TRY IT: For the entries below, repeat exactly each line starting with the one that contains "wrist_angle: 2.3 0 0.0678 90" and going on through the one that contains "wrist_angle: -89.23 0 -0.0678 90", and no others.

※ ※ ※

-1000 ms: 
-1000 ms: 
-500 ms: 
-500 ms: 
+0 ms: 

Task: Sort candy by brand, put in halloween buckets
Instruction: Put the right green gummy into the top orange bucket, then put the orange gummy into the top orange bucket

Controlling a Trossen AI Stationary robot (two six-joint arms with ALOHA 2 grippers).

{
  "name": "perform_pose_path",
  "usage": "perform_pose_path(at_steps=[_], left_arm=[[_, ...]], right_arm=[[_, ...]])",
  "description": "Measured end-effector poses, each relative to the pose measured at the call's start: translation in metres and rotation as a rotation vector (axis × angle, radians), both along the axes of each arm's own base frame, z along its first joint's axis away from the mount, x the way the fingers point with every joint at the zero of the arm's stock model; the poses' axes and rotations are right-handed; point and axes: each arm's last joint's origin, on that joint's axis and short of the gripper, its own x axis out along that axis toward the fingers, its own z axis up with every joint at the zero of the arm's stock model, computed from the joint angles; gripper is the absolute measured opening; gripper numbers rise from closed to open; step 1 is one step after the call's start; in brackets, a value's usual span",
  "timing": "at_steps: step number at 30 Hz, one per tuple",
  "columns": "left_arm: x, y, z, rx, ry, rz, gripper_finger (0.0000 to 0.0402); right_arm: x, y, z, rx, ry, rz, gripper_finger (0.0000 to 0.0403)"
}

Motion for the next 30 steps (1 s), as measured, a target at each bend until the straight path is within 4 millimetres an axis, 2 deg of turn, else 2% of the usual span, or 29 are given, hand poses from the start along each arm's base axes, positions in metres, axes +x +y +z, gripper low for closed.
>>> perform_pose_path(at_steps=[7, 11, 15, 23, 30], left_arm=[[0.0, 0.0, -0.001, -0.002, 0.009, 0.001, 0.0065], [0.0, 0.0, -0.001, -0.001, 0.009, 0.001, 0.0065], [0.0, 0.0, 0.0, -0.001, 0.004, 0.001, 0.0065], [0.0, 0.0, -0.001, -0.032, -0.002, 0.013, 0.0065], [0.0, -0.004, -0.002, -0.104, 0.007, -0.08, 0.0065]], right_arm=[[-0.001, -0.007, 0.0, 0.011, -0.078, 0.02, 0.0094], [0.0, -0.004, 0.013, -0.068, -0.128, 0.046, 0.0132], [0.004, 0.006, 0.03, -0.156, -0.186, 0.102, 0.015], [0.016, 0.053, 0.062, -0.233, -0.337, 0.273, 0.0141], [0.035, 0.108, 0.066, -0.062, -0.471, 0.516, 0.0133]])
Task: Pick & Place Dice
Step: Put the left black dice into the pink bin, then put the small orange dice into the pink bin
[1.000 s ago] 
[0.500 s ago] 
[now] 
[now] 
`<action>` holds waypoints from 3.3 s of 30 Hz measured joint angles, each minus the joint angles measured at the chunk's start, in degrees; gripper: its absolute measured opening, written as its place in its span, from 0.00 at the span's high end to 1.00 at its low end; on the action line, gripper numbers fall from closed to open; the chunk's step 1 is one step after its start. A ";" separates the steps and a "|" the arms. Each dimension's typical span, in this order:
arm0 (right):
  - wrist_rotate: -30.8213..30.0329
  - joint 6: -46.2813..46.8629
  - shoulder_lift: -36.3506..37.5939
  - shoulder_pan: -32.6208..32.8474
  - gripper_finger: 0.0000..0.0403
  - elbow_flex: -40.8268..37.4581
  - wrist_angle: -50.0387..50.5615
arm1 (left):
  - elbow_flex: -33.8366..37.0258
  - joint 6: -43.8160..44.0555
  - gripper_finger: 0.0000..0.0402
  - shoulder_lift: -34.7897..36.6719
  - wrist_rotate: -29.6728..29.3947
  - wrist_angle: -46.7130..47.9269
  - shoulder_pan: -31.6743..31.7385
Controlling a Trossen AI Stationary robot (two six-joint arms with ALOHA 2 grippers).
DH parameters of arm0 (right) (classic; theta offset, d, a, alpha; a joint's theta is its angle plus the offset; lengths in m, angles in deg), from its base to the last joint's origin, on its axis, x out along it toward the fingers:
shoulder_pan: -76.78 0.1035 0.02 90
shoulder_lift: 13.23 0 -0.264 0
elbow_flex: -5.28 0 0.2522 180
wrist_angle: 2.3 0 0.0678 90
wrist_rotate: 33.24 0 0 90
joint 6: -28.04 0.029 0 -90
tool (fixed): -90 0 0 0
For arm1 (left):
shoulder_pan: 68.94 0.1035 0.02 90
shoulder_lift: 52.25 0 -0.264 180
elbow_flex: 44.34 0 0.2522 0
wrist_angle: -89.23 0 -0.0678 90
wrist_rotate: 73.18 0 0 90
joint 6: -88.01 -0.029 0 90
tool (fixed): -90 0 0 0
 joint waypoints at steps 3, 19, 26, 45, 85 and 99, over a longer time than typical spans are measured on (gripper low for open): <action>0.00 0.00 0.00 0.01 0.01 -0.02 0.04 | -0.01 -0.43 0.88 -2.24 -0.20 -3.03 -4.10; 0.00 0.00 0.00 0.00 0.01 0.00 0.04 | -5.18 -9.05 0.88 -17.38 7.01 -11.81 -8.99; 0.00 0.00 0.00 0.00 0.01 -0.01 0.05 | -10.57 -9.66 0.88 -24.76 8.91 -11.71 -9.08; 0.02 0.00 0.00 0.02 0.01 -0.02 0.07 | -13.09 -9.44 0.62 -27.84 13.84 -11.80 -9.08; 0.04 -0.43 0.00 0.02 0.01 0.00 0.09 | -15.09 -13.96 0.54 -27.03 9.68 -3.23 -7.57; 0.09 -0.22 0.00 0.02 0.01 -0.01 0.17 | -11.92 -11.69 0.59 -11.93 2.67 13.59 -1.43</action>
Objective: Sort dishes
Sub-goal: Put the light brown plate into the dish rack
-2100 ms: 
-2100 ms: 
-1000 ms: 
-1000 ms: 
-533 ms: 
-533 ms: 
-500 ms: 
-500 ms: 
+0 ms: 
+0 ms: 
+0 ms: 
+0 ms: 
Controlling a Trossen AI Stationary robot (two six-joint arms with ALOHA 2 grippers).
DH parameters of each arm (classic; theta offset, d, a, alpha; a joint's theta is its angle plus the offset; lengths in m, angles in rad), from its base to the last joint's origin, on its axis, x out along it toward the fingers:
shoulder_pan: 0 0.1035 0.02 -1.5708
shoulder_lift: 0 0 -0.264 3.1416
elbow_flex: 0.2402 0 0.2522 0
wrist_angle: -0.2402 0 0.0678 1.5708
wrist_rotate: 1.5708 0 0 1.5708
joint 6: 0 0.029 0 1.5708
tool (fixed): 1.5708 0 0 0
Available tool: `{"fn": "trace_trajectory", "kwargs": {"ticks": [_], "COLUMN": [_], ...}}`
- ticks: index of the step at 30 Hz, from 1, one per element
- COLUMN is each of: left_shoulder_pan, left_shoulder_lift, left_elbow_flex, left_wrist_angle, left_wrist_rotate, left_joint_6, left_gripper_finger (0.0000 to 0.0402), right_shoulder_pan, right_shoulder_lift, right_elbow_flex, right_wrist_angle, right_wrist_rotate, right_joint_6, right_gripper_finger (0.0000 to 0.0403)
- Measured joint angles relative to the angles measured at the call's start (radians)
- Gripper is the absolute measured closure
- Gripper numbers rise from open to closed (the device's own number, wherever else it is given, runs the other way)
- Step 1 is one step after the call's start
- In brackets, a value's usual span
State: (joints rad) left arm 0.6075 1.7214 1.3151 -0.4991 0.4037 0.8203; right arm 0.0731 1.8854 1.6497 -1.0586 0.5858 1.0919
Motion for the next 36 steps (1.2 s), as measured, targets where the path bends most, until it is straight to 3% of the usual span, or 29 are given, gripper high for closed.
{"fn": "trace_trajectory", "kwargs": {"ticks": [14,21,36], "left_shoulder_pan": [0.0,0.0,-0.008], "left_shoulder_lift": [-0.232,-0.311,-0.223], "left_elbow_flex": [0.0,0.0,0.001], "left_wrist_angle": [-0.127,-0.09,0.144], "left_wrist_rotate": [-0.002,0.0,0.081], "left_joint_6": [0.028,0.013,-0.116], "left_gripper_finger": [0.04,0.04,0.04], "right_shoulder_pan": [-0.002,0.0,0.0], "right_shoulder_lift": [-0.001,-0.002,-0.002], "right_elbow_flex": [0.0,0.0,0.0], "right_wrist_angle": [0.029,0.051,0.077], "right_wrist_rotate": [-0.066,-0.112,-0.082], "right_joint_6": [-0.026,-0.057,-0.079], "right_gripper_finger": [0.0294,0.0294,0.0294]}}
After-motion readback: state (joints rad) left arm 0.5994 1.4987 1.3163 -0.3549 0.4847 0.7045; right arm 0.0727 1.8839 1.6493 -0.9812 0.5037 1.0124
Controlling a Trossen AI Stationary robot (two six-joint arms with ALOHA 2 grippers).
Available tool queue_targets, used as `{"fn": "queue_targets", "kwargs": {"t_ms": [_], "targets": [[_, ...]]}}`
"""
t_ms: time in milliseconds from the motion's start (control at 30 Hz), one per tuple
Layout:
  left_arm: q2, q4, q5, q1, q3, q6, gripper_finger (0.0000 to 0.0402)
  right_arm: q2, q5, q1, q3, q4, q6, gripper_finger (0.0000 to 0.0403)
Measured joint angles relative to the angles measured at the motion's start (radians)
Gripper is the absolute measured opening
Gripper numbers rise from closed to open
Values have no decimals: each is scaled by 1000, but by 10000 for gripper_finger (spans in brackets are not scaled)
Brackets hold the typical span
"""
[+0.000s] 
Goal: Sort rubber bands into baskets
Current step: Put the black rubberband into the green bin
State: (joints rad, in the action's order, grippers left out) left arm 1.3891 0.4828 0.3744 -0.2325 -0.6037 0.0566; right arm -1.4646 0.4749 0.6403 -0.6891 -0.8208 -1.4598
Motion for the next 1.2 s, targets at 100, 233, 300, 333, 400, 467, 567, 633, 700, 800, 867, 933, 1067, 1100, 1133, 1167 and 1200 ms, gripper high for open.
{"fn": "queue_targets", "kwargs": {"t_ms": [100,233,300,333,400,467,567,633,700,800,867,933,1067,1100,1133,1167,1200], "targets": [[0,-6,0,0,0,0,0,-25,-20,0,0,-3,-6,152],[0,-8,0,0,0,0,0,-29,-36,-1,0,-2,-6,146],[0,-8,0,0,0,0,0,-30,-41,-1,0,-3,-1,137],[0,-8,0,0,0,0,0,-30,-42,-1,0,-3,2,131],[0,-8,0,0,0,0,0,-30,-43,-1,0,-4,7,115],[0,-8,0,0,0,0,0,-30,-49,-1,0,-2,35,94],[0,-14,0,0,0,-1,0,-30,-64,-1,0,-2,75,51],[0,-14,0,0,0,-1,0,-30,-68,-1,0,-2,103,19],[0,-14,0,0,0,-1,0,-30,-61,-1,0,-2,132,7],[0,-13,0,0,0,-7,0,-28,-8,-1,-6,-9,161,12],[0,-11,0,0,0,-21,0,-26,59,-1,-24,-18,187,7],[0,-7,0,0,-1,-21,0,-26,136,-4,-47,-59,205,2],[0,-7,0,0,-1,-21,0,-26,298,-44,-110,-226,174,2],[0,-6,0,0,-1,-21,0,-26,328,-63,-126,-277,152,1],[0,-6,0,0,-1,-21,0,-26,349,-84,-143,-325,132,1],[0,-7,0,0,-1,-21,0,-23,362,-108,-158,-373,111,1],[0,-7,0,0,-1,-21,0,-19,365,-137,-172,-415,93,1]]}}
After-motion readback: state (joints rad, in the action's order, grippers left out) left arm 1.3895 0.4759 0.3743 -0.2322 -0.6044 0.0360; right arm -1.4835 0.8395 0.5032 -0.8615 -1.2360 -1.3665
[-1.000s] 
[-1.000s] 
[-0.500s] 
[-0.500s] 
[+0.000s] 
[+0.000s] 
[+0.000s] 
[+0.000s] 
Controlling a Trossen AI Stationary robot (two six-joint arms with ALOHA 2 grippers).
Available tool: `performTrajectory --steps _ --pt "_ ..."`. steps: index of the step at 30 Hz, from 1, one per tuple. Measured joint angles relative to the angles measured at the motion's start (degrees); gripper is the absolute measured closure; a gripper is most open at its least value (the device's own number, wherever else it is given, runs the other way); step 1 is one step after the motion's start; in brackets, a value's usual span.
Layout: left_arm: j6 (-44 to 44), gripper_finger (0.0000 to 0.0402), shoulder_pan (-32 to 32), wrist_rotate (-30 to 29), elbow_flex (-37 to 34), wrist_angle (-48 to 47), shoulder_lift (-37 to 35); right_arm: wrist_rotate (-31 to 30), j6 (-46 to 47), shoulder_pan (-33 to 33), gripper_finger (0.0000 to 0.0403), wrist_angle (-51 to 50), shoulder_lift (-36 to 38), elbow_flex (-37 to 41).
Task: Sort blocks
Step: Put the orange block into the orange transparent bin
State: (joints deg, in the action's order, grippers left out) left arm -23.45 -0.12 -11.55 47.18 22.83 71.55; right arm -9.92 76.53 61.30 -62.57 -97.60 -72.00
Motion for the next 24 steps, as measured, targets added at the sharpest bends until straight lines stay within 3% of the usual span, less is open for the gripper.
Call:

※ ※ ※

TASK ANSWER:
wrist_angle: 2.3 0 0.0678 90
wrist_rotate: 33.24 0 0 90
joint 6: -28.04 0.029 0 -90
tool (fixed): -90 0 0 0
For arm1 (left):
shoulder_pan: 68.94 0.1035 0.02 90
shoulder_lift: 52.25 0 -0.264 180
elbow_flex: 44.34 0 0.2522 0
wrist_angle: -89.23 0 -0.0678 90

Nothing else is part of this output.